TO DO —
Nothing but the lines from the line with "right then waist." through the end of the data is to be copied, and each is to be copied exactly.

DATA BLOCK below:

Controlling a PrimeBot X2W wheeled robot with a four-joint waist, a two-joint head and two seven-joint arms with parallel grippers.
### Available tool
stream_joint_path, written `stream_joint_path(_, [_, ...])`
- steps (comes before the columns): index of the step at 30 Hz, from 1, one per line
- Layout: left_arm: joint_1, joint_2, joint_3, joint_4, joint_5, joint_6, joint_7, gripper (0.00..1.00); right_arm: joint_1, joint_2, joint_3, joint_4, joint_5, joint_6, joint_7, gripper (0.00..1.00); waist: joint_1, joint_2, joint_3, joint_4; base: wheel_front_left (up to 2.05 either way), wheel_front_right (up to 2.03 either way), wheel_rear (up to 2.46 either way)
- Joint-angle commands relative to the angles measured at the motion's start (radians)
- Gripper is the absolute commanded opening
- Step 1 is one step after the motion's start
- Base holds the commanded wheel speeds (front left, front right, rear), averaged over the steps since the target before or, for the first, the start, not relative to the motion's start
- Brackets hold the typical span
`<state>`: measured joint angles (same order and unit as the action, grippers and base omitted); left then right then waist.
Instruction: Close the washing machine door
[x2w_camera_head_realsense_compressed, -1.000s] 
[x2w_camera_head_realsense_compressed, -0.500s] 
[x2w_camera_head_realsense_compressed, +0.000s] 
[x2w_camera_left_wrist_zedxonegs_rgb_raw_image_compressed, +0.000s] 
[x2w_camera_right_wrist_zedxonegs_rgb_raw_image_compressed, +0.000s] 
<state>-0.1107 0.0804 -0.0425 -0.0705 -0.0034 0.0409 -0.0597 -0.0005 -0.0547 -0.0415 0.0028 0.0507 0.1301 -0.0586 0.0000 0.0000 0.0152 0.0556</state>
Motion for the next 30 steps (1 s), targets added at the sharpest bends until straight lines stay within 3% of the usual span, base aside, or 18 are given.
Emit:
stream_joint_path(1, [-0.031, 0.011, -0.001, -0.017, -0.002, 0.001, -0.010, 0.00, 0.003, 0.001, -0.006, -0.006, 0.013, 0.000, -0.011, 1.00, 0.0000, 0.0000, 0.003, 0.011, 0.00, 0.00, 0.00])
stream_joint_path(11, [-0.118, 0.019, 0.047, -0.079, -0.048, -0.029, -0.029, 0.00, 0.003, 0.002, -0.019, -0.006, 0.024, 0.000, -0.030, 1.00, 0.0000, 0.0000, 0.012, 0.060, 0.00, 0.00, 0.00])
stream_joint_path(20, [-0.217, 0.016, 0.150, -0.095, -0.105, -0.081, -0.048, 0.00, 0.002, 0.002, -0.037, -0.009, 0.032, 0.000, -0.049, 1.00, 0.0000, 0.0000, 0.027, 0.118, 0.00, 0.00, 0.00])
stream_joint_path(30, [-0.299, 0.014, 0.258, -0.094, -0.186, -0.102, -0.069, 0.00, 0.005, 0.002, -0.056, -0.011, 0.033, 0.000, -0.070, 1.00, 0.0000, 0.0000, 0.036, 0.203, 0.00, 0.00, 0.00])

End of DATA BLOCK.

EXERCISE RESPONSE —
`<state>`: measured joint angles (same order and unit as the action, grippers and base omitted); left then right then waist.
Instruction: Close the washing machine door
[x2w_camera_head_realsense_compressed, -1.000s] 
[x2w_camera_head_realsense_compressed, -0.500s] 
[x2w_camera_head_realsense_compressed, +0.000s] 
[x2w_camera_left_wrist_zedxonegs_rgb_raw_image_compressed, +0.000s] 
[x2w_camera_right_wrist_zedxonegs_rgb_raw_image_compressed, +0.000s] 
<state>-0.1107 0.0804 -0.0425 -0.0705 -0.0034 0.0409 -0.0597 -0.0005 -0.0547 -0.0415 0.0028 0.0507 0.1301 -0.0586 0.0000 0.0000 0.0152 0.0556</state>
Motion for the next 30 steps (1 s), targets added at the sharpest bends until straight lines stay within 3% of the usual span, base aside, or 18 are given.
Emit:
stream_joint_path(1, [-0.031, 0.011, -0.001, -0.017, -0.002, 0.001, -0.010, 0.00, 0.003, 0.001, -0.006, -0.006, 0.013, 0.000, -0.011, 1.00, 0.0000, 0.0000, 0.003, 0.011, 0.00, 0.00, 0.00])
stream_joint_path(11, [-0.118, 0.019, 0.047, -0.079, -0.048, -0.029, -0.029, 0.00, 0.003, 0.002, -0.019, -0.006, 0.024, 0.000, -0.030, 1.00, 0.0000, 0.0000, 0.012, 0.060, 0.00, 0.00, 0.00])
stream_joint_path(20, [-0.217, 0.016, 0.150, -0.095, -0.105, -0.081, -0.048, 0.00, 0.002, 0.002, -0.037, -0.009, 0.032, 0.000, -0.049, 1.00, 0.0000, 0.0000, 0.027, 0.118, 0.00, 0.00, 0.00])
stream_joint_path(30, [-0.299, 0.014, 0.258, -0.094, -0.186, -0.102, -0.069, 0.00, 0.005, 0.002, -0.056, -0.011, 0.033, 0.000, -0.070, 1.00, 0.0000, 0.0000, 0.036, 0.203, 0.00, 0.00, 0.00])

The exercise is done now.